Dorothy hated that in these moments she reacted emotionally and always immediately regretted it. She’d often wondered how simple life would be if she could be like others, feeling less, which seemed to afford those carefree people a respite from worry and the frustrating self-doubt that had plagued her for most of her life.

“The treatment was…” Dorothy searched for the words. “Exhausting.”

“Did it help at all?” Louis asked, momentarily letting go of his aggrievement to place his hand on top of hers.

Dorothy drew a deep breath and slowly exhaled. “I feel different. Unburdened, lighter.” As she said it, she realized she’d just thrown a softball pitch over home plate, giving Louis ample opportunity to drive one to centerfield. That’s your wallet that feels lighter. She imagined him sniggering, All for treating your unique combination of fatigue, depression, and gullibility. She added, “I guess I just feel okay.”

Louis shook his head as he drove through the rain in silence.

He never understood that to Dorothy, feeling okay after a lifetime of feeling everything—rage, grief, anxiety, sadness, confusion, disconnection, and longing—to just feel okay was as wonderful as it was unfamiliar. She felt intoxicated by normality. She tried her best to explain what happened while she’d been under, but the more she spoke, the more she shared, the more she realized she was singing a song with high notes that Louis was unable to hear. His frequencies were lower and he merely nodded, tuning the radio to the day’s financial report. The news was grim as the stock market had taken another huge tumble, machinists were on strike at Boeing, and Amazon had its customer database hacked for the umpteenth time. Plus, there was speculation that this year’s typhoon season could bankrupt insurance agencies in the Northwest whose actuarial tables had never been designed to account for 140 mph winds.
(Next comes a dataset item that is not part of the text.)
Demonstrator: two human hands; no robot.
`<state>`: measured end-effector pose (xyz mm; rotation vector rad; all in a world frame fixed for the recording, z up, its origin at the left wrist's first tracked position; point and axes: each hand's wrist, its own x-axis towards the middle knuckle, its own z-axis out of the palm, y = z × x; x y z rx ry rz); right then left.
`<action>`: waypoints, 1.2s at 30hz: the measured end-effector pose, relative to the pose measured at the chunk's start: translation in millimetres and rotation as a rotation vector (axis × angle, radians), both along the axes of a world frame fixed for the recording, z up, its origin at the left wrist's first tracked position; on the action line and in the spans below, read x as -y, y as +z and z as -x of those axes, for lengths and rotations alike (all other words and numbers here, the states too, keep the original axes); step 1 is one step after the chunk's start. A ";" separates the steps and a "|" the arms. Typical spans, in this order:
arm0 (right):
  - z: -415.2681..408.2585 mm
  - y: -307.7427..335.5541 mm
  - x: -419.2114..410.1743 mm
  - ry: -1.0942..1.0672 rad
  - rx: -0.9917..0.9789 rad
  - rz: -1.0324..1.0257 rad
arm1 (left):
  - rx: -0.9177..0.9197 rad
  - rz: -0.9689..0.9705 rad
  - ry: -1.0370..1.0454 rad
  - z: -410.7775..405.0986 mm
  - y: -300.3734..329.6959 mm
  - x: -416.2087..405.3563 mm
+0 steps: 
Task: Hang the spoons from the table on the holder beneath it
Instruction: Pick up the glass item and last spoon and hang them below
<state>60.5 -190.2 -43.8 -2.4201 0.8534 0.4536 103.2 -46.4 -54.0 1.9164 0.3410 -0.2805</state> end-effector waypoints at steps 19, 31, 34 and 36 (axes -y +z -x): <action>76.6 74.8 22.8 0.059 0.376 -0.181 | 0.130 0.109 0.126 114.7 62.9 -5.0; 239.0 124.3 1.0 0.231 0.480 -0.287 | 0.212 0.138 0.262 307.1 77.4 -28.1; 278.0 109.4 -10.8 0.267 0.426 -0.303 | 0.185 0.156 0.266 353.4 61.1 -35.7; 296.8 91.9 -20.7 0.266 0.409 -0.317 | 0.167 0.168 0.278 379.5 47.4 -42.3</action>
Dorothy looked out the window, peering down every alley and side street that they passed, searching, expecting to find the body of a woman with bound feet, but the back streets were empty. Dorothy searched for something positive as the rain increased and the streetlights flickered to life. The storms and flash flooding had snuffed out the eastern half of the state that had been on fire for months. Traffic was light because typhoon season kept tourists away, all but the most nihilist, the kind who enjoyed the violence of the storms and the windswept, sandblasted Washington coast, which had the rapturous, gothic appeal of a Wollstonecraft novel or a poem by Edgar Allan Poe. That’s where Dorothy had come up with her daughter’s name. Because in middle school, when Dorothy read the poem “Annabel Lee,” she thought Annabel was Asian, like Bruce Lee.

“For the moon never beams, without bringing me dreams, of the beautiful Annabel Lee,” Dorothy would sing in Chinese as she rocked her daughter to sleep.

“You named her after a dead woman who’s in a tomb,” Louis complained with such frequency that it became a familial joke, though when he said it, neither of them laughed. Dorothy didn’t like to remember that Louis—who hadn’t been all that excited to have a child at the time—deferred to Dorothy when they were presented with forms from Swedish Hospital requiring them to officially name their daughter, who for a few days had merely existed in reality and on paper as Baby Girl Moy.

“Aren’t we picking up Annabel?” Dorothy asked as they passed the street where their daughter would be waiting at the school along with unhappy teachers, eager to catch their trains home. Teachers who would pointedly restate their late-pickup policy.